*Problem details:* Would you please copy each line below that includes the string "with"?

====== Information shown ======

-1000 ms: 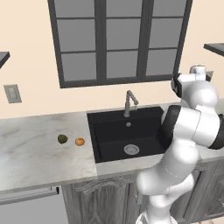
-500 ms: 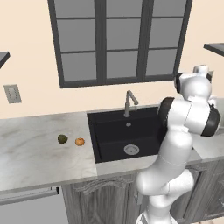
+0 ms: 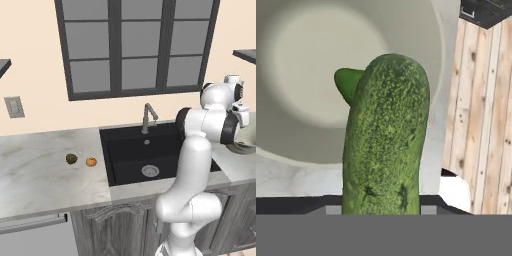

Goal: There is a mixed pile of frozen fruits and vegetables on the counter. Locate all the frozen vegetables and place the items in a bowl on the counter. Take all the frozen fruits and defrost them in a running sink.

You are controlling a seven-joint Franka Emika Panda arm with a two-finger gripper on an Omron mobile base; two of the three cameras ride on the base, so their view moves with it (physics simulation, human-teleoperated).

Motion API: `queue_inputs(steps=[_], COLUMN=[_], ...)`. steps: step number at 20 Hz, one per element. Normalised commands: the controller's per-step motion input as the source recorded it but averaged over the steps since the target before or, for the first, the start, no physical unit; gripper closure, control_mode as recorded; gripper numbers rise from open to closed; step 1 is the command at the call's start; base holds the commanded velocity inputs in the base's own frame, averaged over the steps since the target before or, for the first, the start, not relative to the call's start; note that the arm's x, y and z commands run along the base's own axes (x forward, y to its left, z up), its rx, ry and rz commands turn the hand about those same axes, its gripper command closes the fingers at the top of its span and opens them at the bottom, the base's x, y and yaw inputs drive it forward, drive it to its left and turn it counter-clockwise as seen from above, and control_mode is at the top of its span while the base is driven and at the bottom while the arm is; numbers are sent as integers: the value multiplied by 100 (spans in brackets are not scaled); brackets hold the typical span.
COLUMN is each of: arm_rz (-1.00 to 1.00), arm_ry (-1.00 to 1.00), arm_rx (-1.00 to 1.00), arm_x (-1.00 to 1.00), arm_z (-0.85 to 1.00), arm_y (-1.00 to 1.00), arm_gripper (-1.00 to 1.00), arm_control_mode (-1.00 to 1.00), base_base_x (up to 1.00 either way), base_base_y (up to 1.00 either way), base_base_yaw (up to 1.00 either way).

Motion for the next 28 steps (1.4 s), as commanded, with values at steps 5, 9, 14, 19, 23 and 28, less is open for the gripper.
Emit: queue_inputs(steps=[5, 9, 14, 19, 23, 28], arm_rz=[-1, 0, 0, 0, -3, -1], arm_ry=[-2, -1, 0, 0, -4, -8], arm_rx=[6, 6, 5, 1, -3, -2], arm_x=[25, 29, 27, 0, -23, -5], arm_z=[-8, -10, -14, -28, -47, -32], arm_y=[-47, -44, -41, -13, 0, -8], arm_gripper=[100, 100, 100, 100, 100, 100], arm_control_mode=[-100, -100, -100, -100, -100, -100], base_base_x=[0, 0, 0, 0, 0, 0], base_base_y=[0, 0, 0, 0, 0, 0], base_base_yaw=[0, 0, 0, 0, 0, 0])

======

*Exercise response:*
You are controlling a seven-joint Franka Emika Panda arm with a two-finger gripper on an Omron mobile base; two of the three cameras ride on the base, so their view moves with it (physics simulation, human-teleoperated).
Motion for the next 28 steps (1.4 s), as commanded, with values at steps 5, 9, 14, 19, 23 and 28, less is open for the gripper.

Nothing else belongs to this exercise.